E aqui sim, refiro-me a adultos (pais, professores e outros) que, ao observarem a instalação deste tipo de comportamentos, acabam por não actuar cirurgicamente quando os mesmos são expressos... o que resulta, na cabeça de quem os actua, numa percepção de que "é aceitável agredir o outro" (verbal ou comportamentalmente).
Vejamos:
Não é aceitável instrumentalizar um animal promovendo dor ou mal estar emocional;
Não é aceitável danificar intencionalmente propriedade alheia (ex: o espaço escolar ou de um clube);
Não é aceitável responder mal aos avós que, diariamente e muitas vezes, viabilizam a funcionalidade das famílias;
Não é aceitável responder de forma desadequada a toda e qualquer pessoa que evidencie qualquer característica que possa ser diferente da nossa;
Não é aceitável assistir a que as nossas crianças participem em qualquer forma de lançamento de boatos;
Não é aceitável que as nossas crianças (na realidade, a geração que irá cuidar da nossa geração), levantem a voz ou faltem ao respeito a pares ou adultos;
Contudo, diariamente, as crianças aprendem isto na minha, na sua, na nossa casa.

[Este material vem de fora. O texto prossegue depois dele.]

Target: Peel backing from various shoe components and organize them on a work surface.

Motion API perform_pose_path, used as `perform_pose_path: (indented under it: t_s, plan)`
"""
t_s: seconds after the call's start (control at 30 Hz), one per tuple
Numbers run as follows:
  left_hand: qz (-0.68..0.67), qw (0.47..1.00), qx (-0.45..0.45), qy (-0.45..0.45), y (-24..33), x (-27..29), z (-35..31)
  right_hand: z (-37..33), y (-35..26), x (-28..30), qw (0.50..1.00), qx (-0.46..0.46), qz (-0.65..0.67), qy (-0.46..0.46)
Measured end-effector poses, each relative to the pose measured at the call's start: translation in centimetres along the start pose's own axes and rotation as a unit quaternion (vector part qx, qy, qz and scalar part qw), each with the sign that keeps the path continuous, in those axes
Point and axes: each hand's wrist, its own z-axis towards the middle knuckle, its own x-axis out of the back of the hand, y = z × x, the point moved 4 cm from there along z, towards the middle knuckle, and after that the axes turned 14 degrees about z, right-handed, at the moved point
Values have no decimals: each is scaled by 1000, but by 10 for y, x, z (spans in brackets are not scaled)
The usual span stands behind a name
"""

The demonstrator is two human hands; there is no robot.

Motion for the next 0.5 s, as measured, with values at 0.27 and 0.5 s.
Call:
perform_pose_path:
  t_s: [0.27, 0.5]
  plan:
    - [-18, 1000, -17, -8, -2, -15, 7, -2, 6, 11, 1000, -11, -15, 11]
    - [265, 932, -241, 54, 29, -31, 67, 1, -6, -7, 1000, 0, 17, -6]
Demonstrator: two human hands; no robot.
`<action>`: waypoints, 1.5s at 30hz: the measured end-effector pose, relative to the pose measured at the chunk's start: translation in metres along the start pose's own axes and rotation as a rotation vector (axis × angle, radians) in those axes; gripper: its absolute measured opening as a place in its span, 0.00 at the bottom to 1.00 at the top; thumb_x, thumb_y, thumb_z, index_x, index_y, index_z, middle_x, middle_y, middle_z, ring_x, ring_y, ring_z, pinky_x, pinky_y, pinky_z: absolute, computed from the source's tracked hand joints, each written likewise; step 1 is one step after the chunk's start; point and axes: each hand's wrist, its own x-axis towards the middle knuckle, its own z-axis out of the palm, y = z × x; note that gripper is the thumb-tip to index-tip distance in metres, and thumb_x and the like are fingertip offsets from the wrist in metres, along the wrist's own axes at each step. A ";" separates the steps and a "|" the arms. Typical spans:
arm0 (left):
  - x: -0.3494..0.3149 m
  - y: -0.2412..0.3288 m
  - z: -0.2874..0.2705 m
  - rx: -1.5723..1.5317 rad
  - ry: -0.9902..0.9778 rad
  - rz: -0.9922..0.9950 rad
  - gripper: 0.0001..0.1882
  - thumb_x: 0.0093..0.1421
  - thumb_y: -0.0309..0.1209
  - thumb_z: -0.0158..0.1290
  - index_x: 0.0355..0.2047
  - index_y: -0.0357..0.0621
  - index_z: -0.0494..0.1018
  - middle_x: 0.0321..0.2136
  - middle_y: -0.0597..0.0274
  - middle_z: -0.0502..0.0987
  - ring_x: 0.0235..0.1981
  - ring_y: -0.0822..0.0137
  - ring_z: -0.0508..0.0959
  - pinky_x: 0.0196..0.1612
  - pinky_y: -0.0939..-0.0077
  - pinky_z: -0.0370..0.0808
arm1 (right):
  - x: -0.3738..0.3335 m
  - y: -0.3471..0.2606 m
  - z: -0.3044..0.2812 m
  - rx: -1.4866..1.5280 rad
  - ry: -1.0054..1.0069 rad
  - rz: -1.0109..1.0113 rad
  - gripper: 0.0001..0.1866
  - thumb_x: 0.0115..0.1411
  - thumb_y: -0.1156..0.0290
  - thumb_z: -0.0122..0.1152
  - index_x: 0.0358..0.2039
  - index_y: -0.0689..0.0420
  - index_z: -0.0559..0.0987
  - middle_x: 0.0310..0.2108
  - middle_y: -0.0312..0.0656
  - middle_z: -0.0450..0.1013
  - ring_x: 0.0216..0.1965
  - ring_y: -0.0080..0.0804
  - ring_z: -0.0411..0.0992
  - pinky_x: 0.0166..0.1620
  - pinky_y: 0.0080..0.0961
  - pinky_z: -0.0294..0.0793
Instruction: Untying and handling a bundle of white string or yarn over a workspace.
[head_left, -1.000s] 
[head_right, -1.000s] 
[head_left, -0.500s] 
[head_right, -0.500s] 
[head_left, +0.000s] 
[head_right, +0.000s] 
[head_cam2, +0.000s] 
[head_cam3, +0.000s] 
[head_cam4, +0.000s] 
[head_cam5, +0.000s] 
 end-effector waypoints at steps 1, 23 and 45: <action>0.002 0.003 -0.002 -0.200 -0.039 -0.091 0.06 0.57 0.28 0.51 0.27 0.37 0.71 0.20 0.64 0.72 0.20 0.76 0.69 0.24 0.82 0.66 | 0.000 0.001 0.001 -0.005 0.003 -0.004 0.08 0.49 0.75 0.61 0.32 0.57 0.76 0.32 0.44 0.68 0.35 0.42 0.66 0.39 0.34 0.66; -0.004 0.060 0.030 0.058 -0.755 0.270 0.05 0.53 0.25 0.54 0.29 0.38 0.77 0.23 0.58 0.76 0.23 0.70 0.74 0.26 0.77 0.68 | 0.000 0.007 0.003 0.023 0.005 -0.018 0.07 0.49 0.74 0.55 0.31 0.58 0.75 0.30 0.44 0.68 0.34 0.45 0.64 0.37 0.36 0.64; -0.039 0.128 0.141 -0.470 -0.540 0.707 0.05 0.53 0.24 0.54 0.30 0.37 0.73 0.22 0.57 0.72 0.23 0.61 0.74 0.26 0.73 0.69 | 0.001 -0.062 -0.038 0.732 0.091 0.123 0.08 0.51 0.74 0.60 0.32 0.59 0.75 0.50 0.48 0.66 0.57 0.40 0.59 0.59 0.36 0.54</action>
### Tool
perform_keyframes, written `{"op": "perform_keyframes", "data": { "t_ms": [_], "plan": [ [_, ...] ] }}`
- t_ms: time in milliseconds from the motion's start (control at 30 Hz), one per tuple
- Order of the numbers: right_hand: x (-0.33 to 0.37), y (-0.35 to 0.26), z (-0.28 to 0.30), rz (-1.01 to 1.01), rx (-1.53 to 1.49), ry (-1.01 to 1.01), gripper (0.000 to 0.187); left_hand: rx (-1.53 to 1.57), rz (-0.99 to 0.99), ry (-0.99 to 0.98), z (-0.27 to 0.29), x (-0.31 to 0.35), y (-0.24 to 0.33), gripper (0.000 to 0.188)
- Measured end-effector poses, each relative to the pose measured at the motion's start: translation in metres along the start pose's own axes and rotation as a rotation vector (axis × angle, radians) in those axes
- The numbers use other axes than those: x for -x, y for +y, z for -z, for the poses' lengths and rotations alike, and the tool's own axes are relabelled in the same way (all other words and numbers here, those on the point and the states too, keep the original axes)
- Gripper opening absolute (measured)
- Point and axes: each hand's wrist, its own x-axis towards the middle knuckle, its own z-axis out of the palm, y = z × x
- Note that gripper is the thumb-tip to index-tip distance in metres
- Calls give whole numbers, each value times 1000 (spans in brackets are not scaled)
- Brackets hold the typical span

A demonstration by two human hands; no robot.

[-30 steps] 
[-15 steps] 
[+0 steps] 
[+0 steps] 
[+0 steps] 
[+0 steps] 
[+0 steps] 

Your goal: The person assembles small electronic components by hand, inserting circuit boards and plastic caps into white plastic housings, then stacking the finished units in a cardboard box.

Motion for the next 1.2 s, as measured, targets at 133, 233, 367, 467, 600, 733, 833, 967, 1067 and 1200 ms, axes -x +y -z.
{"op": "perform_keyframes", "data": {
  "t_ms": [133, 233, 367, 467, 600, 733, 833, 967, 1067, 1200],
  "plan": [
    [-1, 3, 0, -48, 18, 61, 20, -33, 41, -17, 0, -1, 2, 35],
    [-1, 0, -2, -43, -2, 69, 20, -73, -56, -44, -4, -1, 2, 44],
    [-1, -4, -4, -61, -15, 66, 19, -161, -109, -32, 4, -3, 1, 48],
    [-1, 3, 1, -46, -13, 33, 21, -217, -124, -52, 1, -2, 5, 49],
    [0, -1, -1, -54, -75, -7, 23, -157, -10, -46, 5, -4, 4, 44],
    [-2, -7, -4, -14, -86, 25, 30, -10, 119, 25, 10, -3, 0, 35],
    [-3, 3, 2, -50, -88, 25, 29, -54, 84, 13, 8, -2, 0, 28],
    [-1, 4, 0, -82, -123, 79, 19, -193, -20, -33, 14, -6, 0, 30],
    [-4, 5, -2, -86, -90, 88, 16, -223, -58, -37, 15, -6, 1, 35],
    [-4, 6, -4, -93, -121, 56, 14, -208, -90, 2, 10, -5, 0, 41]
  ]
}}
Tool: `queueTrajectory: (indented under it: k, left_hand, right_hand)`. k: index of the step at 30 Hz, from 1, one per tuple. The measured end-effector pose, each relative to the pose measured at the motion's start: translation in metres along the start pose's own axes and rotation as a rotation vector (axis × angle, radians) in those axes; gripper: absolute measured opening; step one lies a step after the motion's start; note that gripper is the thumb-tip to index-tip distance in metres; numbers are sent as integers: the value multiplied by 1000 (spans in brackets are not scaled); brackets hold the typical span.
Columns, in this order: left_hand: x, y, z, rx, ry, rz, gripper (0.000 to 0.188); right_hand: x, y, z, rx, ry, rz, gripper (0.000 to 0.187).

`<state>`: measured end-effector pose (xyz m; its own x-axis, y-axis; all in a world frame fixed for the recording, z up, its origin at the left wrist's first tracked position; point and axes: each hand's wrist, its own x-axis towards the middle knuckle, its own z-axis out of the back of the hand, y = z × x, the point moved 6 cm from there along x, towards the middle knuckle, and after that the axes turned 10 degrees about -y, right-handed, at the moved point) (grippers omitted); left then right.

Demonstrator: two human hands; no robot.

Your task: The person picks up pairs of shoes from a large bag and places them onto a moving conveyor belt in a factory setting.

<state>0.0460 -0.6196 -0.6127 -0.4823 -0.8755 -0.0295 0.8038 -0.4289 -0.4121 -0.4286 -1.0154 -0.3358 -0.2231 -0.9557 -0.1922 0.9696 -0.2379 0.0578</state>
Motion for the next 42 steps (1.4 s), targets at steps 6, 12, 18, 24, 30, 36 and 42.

E isto porque, muitas vezes, chegamos sem energia a casa, sem disponibilidade para "olhar", identificar, que o que foi outrora um impulso, transforma-se a cada dia num comportamento treinado e adquirido... Seja porque o permitimos ou, mais grave ainda, porque muitas vezes, nós próprios o actuamos (caindo aqui no velho ditado: "Olha para o que te digo e não para o que eu faço"... como se fosse possível).
Urge, necessariamente, uma consciência global que resulte numa acção global.
O bullying, aconteça em contexto escolar, desportivo ou laboral, não é um problema das vítimas e dos agressores: é um problema de todos nós e que só poderá ser resolvido por todos nós.
As campanhas que por vezes surgem, evidenciando os sofrimento infligido na vítima podem, por efeito perverso, servir quase como uma "espécie de troféu" para um potencial agressor. Aliás, o primeiro vídeo que foi colocado na internet de alguém a ser espancado, para além de um movimento pontual de "consternação" (que daí pouco passou), mais serviu para incitar a que outros repetissem "tal proeza".
Um bully, diz-nos a literatura científica, é alguém que, por ser muito inseguro, quer assumir-se pela força e, esta, só pode ser actuada se conseguir isolar a sua "vítima".
E, na realidade, é isto que tem acontecido. As pessoas que têm sido alvo deste tipo de manifestações tem-nas vivido, quase sempre, de forma isolada e sem protecção.
E isto porque, todos nós ainda não nos comprometemos com a solução deste problema (às vezes, estar só um pouco mais atentos a pequenos indícios), como se ele não nos pudesse atingir.
Em 2016 houve mais de 600 exemplos que nos deveriam inspirar a ser "mais e melhor", a participarmos mais, como comunidade.
Em 2016, houve mais de 600 denúncias... ou, se virmos por outra perspectiva, houve mais de 600 exemplos de coaragem.
E, estes sim, deveriam inspirar a nossa capacidade de resposta."